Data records
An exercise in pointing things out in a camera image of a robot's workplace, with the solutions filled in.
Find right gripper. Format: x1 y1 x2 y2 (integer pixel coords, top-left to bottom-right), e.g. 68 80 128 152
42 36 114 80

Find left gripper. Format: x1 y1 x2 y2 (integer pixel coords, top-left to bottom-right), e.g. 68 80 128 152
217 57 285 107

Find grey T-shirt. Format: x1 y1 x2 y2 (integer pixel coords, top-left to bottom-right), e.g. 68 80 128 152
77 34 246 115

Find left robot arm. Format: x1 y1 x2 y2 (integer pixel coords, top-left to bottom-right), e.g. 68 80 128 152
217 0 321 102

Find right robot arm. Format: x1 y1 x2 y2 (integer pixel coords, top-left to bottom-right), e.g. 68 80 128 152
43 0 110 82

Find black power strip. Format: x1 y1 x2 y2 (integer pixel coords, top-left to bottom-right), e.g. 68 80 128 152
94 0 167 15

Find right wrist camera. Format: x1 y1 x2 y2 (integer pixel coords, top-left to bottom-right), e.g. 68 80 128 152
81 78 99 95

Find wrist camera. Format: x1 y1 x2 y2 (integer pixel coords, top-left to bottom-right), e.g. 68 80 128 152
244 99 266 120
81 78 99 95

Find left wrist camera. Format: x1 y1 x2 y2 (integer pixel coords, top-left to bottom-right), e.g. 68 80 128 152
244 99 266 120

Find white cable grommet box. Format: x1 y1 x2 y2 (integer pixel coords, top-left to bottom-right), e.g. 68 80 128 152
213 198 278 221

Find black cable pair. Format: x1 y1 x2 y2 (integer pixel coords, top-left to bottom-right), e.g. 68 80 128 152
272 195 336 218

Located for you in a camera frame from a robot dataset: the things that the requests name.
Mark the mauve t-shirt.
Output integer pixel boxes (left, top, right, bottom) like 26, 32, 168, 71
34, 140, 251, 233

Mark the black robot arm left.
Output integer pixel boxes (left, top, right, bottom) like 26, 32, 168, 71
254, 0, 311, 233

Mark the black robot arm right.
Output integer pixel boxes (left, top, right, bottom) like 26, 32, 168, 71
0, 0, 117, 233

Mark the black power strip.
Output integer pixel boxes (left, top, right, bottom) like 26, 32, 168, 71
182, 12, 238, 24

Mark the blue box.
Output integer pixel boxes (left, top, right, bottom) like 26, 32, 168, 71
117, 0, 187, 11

Exercise -
The number of lines in the data that hold "Mark" must be the entire answer.

Reply -
5